Vaccines don’t cause autism. Vaccines don’t contain dangerous levels of mercury. Vaccines don’t contain fetal tissue. Each of these – and many, many more — is misinformation spread by antivaxxers, statements that are easily proven wrong (like, in order, here, here, and here). But many antivaxxers continue to use them.

What does that say about their willingness to tell the truth?

Yesterday, in Australia, one of the most vocal antivaxxers alive, Meryl Dorey of the grossly misnamed Australian Vaccination Network (AVN), spoke at the Woodford Folk Festival about her beliefs. However, she didn’t get quite the chance she had hoped for. Once the news got out that she was invited to the festival, the group Stop AVN went into action. A protest cry went up, and the venue was changed from her speaking solo, to her participating in a panel with a series of experts — actual, real experts — on vaccines. As I write this, I have a window open on Twitter, and I’m watching the tweets using the hashtag #StopAVN flow by. It’s a thing of beauty. Dorey’s arguments are being destroyed, 140 characters at a time.

The bottom line, repeated over and over again: Vaccinations save lives. That statement of fact is so simple, so powerful, that Stop AVN put it on a banner and had it flown behind a plane at the festival.

Wonderful! My congratulations to my friends Down Under for this impressive campaign.

But we here in America cannot rest easy. We have antivaxxers here; loud, wealthy, ones, who won’t hesitate to spread the same kind of misinformation; dangerous misinformation that poses a serious health threat.

The National Vaccine Information Center is one such group. They have a long history of antivax rhetoric, remarkable only in its breathtaking inaccuracy, and their ability to get it into the mainstream. And they’re at it again: they’ve put an ad on ABC’s digital 5000 square foot screen in Times Square in New York City, a place that will be packed with people celebrating the new year. To top it all off, Jenny McCarthy — who dispenses incredibly dangerous and incredibly wrong advice about vaccinations and other health safety issues — is slated to be a guest on ABC’s New Year’s Rocking Eve with Dick Clark… and she has stated she plans to promote her dangerous nonsense on the show.

Skepchick has an excellent post about this. My friend Jamie Bernstein has started a petition on change.org to get the ad taken down. I signed it.

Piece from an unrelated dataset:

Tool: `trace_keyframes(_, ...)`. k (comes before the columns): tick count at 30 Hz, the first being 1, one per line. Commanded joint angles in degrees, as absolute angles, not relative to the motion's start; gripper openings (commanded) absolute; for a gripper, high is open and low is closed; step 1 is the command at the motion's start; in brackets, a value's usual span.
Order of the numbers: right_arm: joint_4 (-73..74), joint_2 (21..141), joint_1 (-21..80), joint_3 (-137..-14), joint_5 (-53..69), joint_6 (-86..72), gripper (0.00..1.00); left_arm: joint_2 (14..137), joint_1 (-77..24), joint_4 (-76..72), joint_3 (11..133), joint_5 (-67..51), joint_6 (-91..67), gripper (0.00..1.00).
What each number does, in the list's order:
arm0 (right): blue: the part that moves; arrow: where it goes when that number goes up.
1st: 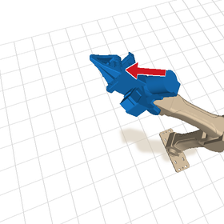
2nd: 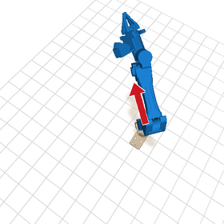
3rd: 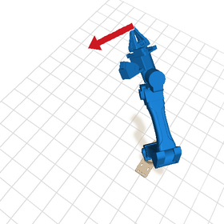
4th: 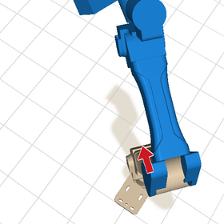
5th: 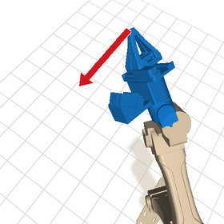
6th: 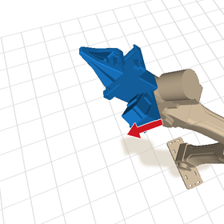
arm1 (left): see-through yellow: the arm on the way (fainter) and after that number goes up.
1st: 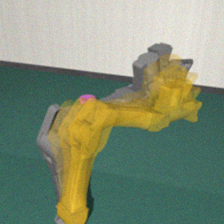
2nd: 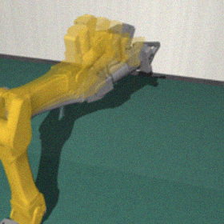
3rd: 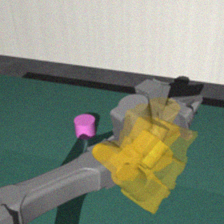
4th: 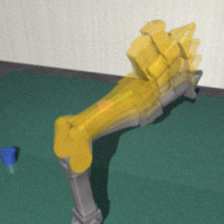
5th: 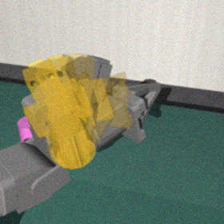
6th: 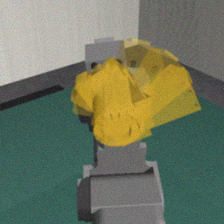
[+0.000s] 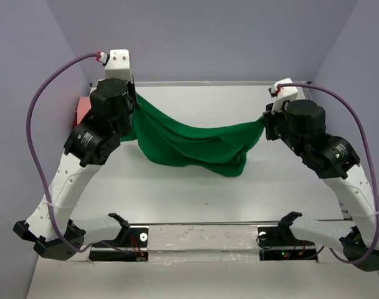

Again, let me be clear: these antivax groups pose a public health threat. If you don’t believe me, then read this account by someone who knows.

And if you wonder why I feel so strongly about this, then I suggest you steel yourself — seriously — and read this account written by the parents of Dana McCaffery, who lost her life to pertussis when she was four weeks old. She was too young to be vaccinated. Because vaccine rates were so low in her area, pertussis had a place to grow. She was infected, and she died.

You want to know why I feel so strongly? This is why. She is why.

Talk to your board-certified doctor about vaccines. Find out what you might need — being an adult doesn’t mean you’re exempt from childhood vaccines; you may need a booster — and if your doctor approves, then do what needs to be done.

The solution against the antivaxxers is to make sure their misinformation is countered by facts. It’s one of life’s great ironies that vaccines have helped these people live as long as they have to spread their nonsense about vaccines. We can speak up to stop them… and at the same time get vaccinated to make sure that they — that everyone – gets a chance to be wrong for a long, long time.